▶ What you should do: Reproduce the listing exactly and skip over any pictures.

▶ Data provided:
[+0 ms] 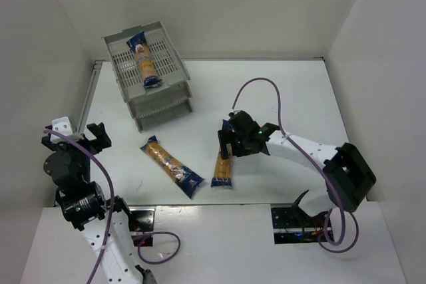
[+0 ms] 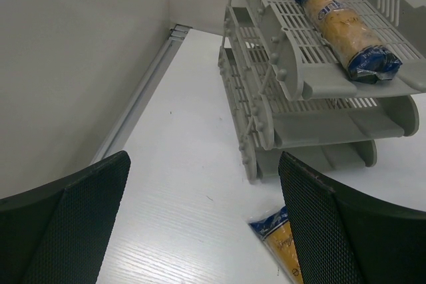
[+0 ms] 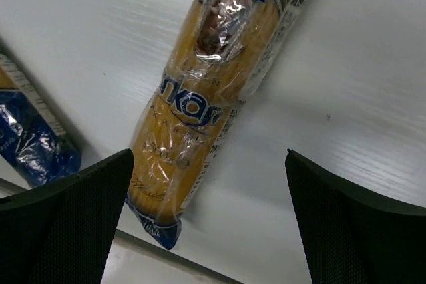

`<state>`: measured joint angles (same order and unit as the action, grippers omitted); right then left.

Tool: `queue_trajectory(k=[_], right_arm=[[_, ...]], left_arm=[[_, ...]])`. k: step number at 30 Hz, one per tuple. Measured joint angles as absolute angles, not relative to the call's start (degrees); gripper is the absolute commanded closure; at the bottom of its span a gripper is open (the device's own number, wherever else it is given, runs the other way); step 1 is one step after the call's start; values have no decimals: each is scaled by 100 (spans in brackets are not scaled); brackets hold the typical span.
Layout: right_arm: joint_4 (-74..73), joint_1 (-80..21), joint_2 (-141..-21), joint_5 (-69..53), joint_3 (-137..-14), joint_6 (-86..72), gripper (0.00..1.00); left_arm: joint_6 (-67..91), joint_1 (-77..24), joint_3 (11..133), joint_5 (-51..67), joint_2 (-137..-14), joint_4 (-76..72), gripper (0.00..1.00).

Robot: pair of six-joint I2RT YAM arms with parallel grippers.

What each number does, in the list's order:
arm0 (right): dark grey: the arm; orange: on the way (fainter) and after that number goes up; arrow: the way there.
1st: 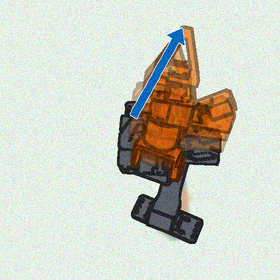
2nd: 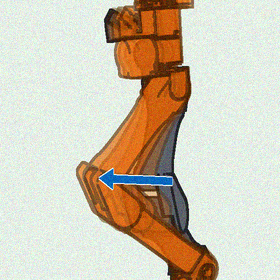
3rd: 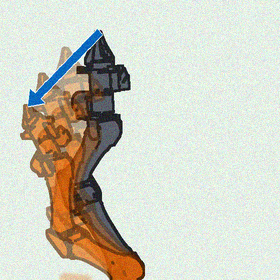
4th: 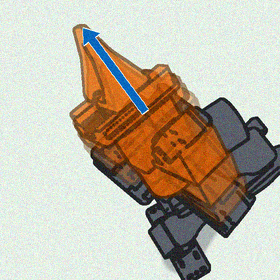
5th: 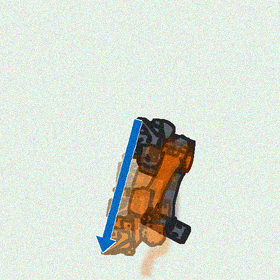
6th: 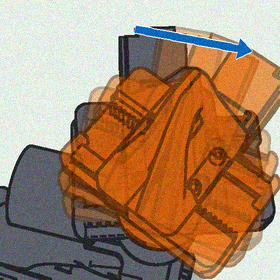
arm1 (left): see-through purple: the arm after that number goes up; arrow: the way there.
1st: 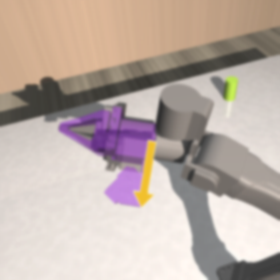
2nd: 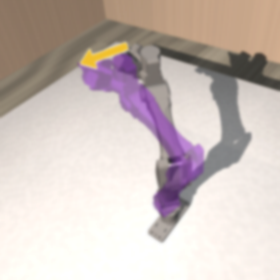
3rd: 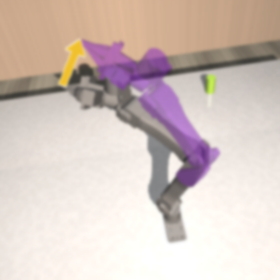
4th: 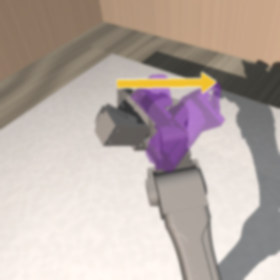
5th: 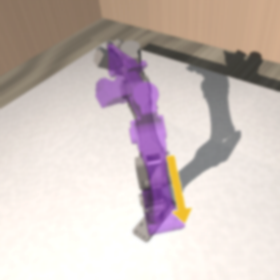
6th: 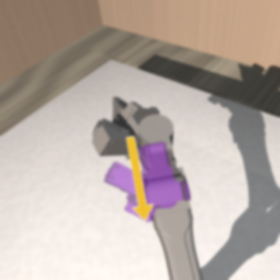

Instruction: Place and organize the pasta boxes and bags onto the shelf

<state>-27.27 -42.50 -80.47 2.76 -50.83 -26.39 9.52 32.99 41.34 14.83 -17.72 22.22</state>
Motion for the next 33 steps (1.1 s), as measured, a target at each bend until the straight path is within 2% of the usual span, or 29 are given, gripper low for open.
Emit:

▶ Written response:
[+0 ms] 
[+0 ms] 
[+0 ms] 

`<state>`: measured joint angles (same order and unit as the action, grippers omitted); right then left.

Tool: `queue_trajectory(k=[_], right_arm=[[_, ...]], left_arm=[[_, ...]])`. k: step number at 30 Hz, one per tuple. Measured joint angles as absolute angles, not relative to the call's start (degrees); gripper is the absolute commanded closure; at the bottom of its span a gripper is open (the device's own number, wherever else it is given, runs the other way); step 1 is one step after the call's start; values have no decimals: each is scaled by 100 (spans in brackets are not scaled); brackets hold the typical span.
Layout: right_arm: joint_4 (-74..73), joint_1 (-80..21), joint_2 (-141..-21), joint_5 (-69..53), joint_3 (-137..-14), joint_6 (-86..72), gripper (0.00..1.00); left_arm: joint_6 (-67..91), joint_1 (-77..24), joint_3 (11..133), joint_5 (-51..67), joint_2 (-137..-14), joint_4 (-76..72), gripper (0.00..1.00).

Robot: pair of six-joint I2RT YAM arms with parallel grippers.

What each number does, in the list's order:
arm0 (right): dark grey: the arm; orange: on the way (fainter) and after that number goes up; arrow: the way there.
1st: 
2nd: 
3rd: 
4th: 
5th: 
6th: 
arm1 (left): see-through purple: the arm after that number goes up; arrow: the way there.
1st: 
2nd: 
3rd: 
4th: 
5th: 
6th: 

Instruction: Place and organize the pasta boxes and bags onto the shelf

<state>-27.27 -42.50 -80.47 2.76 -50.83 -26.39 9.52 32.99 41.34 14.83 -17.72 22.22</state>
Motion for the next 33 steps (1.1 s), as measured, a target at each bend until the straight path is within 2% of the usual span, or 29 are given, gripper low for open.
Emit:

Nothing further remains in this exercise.